Publisher: University of Chicago Press
File Extension: PDF
File size: 9.15 MB
Pages: 432
Author: Sharon Ann Murphy
ISBN: 9780226824598, 9780226825137, 0226824594, 0226825132
Language: English
Year: 2023

Product desciption

Banking On Slavery Financing Southern Expansion In The Antebellum United States Sharon Ann Murphy by Sharon Ann Murphy 9780226824598, 9780226825137, 0226824594, 0226825132 instant download after payment.

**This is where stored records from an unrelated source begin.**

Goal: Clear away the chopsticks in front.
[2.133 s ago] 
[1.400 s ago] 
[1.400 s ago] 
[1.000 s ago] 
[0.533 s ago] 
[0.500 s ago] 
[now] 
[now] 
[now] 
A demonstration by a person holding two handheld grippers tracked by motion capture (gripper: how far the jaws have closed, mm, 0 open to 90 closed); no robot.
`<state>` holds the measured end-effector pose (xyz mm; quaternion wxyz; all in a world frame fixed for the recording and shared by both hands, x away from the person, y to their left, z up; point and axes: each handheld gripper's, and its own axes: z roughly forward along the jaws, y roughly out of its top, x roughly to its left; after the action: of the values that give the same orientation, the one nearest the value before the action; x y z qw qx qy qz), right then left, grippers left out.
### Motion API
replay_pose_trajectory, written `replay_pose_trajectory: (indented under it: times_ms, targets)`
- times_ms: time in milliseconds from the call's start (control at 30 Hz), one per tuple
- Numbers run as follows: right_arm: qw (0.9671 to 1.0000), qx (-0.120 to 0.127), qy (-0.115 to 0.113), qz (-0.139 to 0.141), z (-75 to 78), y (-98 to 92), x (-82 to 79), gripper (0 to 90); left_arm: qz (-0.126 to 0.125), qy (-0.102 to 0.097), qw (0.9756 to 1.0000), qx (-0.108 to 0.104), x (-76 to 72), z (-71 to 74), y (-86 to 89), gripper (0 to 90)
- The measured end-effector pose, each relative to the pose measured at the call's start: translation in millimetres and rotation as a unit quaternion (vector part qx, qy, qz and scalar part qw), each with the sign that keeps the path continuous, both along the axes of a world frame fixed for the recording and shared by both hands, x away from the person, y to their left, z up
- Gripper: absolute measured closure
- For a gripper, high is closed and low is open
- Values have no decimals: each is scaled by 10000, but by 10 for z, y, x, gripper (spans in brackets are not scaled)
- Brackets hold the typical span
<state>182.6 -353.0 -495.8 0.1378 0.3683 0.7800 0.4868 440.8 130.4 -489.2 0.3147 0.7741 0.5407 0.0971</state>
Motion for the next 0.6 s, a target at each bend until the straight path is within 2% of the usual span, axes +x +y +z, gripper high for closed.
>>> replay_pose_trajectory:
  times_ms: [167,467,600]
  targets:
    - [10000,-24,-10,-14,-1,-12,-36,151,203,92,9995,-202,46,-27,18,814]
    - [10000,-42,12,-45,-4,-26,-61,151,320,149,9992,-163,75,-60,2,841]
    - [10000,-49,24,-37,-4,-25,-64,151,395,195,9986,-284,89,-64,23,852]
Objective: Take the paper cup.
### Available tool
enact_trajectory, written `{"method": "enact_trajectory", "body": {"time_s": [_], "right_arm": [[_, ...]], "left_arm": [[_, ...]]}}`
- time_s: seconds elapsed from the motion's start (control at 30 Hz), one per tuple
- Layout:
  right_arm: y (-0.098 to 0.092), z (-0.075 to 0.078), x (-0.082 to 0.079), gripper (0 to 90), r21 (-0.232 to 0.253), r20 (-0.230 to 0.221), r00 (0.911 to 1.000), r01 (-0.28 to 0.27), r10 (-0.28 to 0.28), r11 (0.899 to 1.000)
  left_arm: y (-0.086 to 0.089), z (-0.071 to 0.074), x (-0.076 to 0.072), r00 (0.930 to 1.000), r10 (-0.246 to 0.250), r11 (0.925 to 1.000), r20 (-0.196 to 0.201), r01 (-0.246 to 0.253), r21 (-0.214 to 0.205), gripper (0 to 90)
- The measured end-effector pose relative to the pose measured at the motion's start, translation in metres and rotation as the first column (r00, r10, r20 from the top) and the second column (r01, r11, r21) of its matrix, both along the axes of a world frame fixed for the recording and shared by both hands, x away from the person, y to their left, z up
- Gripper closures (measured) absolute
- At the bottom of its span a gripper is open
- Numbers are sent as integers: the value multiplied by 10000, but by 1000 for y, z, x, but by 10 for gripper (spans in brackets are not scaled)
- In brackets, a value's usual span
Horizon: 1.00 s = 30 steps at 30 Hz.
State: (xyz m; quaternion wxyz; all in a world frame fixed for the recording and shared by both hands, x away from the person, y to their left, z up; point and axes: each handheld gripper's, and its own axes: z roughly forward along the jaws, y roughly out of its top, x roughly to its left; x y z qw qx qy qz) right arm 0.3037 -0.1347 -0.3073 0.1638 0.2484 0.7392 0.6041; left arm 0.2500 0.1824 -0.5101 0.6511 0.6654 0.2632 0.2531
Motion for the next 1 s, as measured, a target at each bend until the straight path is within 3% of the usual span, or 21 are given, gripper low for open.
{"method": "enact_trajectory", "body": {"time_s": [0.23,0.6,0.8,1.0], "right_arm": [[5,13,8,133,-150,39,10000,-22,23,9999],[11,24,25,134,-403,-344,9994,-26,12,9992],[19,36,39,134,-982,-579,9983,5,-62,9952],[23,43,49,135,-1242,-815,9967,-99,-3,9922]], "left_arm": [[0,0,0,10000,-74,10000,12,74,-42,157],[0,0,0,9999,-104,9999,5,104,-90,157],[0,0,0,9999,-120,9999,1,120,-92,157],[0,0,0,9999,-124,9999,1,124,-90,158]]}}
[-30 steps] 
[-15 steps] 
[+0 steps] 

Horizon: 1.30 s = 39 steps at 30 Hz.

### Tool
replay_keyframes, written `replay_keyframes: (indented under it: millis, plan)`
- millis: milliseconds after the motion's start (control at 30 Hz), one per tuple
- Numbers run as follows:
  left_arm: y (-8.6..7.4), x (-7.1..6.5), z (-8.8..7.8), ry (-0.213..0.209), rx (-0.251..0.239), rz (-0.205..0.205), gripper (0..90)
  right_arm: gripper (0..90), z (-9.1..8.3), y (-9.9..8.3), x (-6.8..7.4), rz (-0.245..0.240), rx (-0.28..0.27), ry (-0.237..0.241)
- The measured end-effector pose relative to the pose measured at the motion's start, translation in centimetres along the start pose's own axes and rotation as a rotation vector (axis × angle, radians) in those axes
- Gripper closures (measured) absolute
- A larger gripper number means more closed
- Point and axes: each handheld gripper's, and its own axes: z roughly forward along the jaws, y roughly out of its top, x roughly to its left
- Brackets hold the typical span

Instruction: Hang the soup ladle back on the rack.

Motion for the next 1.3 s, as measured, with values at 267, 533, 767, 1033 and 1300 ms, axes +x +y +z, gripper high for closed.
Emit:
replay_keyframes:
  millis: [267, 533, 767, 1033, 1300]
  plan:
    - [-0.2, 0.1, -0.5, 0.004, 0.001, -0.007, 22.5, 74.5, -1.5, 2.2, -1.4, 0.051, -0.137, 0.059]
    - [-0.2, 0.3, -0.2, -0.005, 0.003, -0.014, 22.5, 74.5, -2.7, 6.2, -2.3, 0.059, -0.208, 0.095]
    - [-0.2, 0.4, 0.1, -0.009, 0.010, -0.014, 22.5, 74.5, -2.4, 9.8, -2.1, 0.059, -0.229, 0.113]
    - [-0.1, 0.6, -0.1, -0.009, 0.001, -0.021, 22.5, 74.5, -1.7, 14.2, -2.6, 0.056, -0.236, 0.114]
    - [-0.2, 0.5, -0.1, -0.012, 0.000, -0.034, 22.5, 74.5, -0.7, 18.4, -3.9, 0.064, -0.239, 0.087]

A sobering excavation of how deeply nineteenth-century American banks were entwined with the institution of slavery. It’s now widely understood that the fullest expression of nineteenth-century American capitalism was found in the structures of chattel slavery. It’s also understood that almost every other institution and aspect of life then was at least entangled with—and often profited from—slavery’s perpetuation. Yet as Sharon Ann Murphy shows in her powerful and unprecedented book, the centrality of enslaved labor to banking in the antebellum United States is far greater than previously thought. Banking on Slavery sheds light on precisely how the financial relationships between banks and slaveholders worked across the nineteenth-century South. Murphy argues that the rapid spread of slavery in the South during the 1820s and ’30s depended significantly upon southern banks’ willingness to financialize enslaved lives, with the use of enslaved individuals as loan collateral proving central to these financial relationships. She makes clear how southern banks were ready—and, in some cases, even eager—to alter time-honored banking practices to meet the needs of slaveholders. In the end, many of these banks sacrificed themselves in their efforts to stabilize the slave economy. Murphy also details how banks and slaveholders transformed enslaved lives from physical bodies into abstract capital assets. Her book provides an essential examination of how our nation’s financial history is more intimately intertwined with the dehumanizing institution of slavery than scholars have previously thought.